### PROMPT
Find the string "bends" in the entries and copy each line that has it.

### EXCERPTED DATA
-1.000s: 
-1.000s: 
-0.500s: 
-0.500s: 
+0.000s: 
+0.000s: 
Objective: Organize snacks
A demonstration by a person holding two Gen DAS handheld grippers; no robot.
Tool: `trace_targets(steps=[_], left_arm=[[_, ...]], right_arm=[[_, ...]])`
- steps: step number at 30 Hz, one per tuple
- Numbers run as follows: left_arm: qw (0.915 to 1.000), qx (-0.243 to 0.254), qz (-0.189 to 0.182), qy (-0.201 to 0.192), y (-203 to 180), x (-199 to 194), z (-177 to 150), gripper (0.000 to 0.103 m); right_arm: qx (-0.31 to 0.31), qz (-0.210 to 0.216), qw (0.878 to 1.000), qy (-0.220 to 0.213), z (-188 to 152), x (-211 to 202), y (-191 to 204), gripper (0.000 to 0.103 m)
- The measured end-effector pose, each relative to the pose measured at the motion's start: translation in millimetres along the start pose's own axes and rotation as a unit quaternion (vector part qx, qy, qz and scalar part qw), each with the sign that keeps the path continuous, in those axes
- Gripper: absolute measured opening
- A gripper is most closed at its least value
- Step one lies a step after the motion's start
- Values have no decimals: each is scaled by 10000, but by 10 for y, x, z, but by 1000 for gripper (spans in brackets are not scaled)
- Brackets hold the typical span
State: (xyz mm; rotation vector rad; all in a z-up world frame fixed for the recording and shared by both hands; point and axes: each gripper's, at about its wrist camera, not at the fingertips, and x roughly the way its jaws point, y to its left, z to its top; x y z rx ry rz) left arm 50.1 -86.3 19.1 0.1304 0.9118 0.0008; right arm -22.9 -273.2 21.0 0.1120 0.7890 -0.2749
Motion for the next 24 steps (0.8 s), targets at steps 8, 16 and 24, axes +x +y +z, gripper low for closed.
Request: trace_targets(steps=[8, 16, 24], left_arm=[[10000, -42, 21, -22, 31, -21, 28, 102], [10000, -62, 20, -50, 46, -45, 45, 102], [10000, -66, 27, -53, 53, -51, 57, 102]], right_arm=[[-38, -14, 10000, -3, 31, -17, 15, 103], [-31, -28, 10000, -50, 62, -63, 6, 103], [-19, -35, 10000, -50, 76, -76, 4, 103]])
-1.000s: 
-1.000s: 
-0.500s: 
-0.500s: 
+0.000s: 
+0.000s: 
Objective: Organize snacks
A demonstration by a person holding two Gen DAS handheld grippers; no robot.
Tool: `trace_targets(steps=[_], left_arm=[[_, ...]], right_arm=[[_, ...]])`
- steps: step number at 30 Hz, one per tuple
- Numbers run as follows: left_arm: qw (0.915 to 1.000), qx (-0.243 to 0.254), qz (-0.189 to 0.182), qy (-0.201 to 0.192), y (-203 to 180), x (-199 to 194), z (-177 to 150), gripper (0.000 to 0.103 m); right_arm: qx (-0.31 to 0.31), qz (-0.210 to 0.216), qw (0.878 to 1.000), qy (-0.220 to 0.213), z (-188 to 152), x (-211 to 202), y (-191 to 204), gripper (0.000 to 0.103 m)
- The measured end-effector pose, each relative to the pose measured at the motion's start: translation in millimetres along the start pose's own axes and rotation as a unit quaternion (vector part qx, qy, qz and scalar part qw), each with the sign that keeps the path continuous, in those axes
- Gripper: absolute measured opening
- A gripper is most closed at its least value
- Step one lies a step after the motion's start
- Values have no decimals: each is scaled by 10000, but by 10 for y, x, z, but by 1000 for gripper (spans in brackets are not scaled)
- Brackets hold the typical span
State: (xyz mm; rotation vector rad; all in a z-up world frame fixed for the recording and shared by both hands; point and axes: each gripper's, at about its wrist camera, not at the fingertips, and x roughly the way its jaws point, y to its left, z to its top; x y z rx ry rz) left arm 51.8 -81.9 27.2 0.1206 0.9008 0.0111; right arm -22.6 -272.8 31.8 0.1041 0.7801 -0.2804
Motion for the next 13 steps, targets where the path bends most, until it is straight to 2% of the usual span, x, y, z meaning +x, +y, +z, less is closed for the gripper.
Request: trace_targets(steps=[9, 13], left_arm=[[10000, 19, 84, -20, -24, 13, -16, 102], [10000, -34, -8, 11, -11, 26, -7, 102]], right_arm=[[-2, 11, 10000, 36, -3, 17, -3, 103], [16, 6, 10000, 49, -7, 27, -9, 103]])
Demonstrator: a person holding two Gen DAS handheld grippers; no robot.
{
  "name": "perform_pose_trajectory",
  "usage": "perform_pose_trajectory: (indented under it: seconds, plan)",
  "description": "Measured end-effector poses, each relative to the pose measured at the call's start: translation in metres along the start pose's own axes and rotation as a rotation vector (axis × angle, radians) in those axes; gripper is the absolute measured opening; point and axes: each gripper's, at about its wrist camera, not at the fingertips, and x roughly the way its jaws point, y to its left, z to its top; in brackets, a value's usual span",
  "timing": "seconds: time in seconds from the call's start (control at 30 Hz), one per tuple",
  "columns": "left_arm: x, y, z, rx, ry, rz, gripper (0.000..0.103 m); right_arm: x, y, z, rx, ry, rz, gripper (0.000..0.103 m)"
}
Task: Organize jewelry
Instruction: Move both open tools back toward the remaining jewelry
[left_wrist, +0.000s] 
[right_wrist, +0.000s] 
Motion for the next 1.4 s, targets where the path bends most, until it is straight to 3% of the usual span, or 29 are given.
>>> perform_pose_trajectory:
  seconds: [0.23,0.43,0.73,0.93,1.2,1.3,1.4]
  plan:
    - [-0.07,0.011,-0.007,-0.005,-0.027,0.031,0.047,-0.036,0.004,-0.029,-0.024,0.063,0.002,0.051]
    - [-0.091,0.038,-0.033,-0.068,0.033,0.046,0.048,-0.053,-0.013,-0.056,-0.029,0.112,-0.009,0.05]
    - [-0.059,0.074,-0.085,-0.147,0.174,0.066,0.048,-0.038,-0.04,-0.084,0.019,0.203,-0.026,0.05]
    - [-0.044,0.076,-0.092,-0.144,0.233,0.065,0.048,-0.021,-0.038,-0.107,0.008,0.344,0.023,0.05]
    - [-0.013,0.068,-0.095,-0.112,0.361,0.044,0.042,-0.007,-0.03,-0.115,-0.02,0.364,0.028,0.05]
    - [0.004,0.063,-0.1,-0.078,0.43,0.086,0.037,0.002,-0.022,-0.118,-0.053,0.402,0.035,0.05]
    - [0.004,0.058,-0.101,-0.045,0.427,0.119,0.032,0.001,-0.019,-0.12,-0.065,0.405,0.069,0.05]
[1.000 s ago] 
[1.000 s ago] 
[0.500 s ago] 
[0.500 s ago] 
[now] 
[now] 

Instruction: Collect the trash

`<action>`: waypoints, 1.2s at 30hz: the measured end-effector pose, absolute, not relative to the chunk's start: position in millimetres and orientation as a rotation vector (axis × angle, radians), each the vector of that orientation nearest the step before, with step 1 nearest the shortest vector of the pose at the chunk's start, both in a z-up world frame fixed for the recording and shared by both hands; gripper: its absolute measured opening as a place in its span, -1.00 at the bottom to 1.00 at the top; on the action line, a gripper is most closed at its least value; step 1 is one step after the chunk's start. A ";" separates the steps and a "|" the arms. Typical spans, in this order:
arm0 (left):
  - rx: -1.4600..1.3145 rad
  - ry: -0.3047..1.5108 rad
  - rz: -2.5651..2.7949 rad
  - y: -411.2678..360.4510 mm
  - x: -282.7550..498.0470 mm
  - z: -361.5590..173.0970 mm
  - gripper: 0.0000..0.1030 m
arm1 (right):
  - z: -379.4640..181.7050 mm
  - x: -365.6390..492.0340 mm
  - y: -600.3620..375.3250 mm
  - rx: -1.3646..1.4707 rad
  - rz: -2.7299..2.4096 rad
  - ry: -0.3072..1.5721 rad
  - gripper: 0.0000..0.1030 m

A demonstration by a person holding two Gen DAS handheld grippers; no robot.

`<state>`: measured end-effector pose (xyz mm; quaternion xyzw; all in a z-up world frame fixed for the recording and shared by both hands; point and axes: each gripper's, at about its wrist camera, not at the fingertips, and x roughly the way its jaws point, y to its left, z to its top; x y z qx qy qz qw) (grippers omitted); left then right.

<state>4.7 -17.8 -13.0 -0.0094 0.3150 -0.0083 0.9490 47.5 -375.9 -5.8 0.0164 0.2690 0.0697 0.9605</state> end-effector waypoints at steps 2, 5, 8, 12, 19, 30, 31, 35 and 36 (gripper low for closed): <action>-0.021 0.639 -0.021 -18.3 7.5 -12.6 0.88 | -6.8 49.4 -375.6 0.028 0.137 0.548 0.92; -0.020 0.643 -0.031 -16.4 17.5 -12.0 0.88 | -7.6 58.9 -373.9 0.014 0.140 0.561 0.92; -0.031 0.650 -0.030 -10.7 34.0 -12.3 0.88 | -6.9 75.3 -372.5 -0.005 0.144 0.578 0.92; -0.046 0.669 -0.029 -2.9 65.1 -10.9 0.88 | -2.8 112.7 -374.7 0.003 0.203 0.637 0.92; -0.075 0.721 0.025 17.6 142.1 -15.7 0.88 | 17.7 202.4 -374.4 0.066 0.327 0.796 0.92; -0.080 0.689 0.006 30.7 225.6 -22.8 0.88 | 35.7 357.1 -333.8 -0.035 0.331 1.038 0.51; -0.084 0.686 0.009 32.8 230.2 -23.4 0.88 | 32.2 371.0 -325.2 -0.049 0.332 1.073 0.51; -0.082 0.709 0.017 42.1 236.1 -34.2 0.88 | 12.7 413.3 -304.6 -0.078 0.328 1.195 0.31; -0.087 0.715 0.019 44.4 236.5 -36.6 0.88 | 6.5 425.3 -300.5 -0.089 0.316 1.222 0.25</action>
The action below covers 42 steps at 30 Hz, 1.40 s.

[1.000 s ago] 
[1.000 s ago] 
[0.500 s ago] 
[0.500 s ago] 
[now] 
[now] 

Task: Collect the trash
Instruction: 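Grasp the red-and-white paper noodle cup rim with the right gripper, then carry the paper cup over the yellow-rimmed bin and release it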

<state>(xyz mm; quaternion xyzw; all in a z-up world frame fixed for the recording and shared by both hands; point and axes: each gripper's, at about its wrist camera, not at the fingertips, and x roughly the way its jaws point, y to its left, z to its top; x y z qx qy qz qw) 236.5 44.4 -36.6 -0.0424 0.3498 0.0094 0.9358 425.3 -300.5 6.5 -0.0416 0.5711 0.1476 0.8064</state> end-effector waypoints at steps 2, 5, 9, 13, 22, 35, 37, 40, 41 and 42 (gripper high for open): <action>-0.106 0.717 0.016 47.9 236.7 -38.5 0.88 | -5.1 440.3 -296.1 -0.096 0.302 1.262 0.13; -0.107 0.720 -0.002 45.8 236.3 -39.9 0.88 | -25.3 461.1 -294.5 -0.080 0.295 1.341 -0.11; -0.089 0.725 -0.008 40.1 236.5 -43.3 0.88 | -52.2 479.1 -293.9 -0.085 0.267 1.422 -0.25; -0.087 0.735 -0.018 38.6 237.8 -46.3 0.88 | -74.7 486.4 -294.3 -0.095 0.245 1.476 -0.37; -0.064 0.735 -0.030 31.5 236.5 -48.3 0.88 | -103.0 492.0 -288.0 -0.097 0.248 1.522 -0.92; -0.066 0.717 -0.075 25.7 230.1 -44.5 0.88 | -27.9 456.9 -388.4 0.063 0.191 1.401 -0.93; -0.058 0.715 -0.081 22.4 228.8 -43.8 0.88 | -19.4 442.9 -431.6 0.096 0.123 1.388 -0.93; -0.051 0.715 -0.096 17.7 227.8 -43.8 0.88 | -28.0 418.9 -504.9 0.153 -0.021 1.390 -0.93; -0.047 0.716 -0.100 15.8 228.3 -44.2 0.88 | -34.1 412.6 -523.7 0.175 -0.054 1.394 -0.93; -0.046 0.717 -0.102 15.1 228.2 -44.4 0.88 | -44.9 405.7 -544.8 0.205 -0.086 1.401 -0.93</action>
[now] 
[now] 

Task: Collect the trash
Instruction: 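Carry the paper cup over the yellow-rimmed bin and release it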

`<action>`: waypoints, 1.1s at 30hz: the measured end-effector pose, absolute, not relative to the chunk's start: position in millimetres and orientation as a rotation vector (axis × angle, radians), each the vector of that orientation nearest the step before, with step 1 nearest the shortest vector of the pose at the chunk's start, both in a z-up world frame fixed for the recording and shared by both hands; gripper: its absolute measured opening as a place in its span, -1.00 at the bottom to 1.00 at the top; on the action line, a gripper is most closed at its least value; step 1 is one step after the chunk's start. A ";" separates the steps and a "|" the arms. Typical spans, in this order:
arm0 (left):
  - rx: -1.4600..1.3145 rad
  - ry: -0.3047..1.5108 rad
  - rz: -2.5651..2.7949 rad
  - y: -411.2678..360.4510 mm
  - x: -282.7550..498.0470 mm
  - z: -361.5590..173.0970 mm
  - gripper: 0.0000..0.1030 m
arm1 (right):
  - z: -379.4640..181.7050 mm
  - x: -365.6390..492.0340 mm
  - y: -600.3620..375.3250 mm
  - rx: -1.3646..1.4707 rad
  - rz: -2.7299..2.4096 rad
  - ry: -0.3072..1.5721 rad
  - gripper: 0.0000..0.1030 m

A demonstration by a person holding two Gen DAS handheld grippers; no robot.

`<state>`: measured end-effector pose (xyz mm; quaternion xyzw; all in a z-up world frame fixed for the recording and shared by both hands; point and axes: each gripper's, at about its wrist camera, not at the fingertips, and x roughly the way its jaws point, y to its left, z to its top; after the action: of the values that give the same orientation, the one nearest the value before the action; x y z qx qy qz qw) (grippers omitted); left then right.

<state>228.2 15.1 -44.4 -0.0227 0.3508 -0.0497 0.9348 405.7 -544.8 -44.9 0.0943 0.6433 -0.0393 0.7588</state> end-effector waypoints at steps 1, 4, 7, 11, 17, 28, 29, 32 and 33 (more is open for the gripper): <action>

### YOUR RESPONSE
Motion for the next 13 steps, targets where the path bends most, until it is straight to 2% of the usual span, x, y, z meaning +x, +y, +z, less is closed for the gripper.
Motion for the next 1.4 s, targets where the path bends most, until it is straight to 3% of the usual span, or 29 are given.

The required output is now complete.